Il contenzioso tra Cardiff e Nantes per il cartellino di Emiliano Sala fa registrare un nuovo colpo di scena.
La battaglia legale tra i due club appare senza fine a oltre quattro anni dal 21 maggio 2019, quando l’attaccante argentino perse la vita nel disastro aereo sul Canale della Manica con il velivolo su cui viaggiava e che si è inabissato in quel tratto di mare.
Dopo l’iniziale dolore per la tragedia in cui ha perso la vita Sala è iniziata una vera propria disputa tra il club gallese e quello transalpino sulla cifra pattuita per il trasferimento del calciatore, morto proprio mentre si stava dirigendo a Cardiff per perfezionare l’accordo con la formazione britannica.
L’ultimo episodio della vicenda racconta della citazione del Cardiff al Nantes con richiesta di un maxi risarcimento da circa 110 milioni di euro per “danni sportivi e d’immagine” legati a una perdita di reddito, depositata venerdì scorso tramite gli avvocati francesi Olivier Loizon e Laure-Anne Montigny.
"La società FC Nantes a pagare la somma, da perfezionare, di 100 milioni di euro con interessi al tasso legale, dalla sentenza, a fronte della perdita di reddito subita".
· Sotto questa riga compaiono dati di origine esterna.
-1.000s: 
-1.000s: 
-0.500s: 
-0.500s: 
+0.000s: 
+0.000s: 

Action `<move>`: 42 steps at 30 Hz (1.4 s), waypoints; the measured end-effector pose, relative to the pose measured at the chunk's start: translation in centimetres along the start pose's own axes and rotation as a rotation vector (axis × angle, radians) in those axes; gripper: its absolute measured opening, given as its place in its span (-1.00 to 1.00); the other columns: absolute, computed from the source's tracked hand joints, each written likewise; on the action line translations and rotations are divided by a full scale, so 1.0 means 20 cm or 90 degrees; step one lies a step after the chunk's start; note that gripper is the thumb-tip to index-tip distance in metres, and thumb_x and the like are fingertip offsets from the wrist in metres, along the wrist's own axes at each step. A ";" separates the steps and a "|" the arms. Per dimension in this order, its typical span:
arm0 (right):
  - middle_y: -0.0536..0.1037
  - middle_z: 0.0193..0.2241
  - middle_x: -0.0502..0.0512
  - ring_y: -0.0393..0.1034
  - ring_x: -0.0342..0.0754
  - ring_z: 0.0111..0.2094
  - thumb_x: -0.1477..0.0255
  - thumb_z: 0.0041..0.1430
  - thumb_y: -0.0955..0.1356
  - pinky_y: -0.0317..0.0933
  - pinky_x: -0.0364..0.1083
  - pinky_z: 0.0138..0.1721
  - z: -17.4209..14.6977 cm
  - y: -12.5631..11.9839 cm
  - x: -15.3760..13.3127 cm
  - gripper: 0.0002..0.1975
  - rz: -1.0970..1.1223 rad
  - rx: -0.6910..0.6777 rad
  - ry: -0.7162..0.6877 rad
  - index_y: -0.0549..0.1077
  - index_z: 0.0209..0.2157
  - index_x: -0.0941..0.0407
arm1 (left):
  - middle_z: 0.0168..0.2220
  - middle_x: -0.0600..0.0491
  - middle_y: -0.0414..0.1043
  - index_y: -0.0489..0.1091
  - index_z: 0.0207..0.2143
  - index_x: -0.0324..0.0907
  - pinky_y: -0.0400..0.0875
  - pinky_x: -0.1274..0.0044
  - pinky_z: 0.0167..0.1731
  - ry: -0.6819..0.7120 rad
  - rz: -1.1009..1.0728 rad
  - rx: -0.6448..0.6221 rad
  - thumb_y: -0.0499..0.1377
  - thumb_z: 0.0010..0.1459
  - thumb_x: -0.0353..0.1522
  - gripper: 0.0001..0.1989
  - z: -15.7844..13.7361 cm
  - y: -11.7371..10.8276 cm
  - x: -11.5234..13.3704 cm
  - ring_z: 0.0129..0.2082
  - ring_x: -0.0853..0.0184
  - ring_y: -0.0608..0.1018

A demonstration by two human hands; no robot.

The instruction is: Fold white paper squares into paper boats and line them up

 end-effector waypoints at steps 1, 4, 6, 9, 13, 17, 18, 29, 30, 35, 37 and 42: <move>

Il Cardiff attribuisce la colpa della morte di Emiliano Sala alla negligenza del Nantes e degli intermediari dell’operazione, che una volta conclusa la trattativa si occuparono di organizzare il viaggio verso il Galles.
Secondo il Nantes quella del Cardiff è solo l’ultima mossa in una disputa legale che ha visto il TAS respingere la richiesta del club britannico di non versare le ultime due rate per i 17 milioni di euro previsti dall’accordo per il trasferimento, di cui la prima da 6 milioni è stata già pagata.
Una no arrivato nel 2022 dal Tribunale Arbitrale dello Sport in quanto il contratto era stato già formalizzato prima della morte di Sala e che non prevedeva l’obbligo per il Nantes di organizzare il viaggio di Sala verso il Regno Unito.
La citazione a comparire è fissata per il prossimo 22 giugno, quando si capirà quali saranno gli sviluppi della vicenda e chi dovrà pagare in attesa di chiudere definitivamente una questione lunga oltre quattro anni.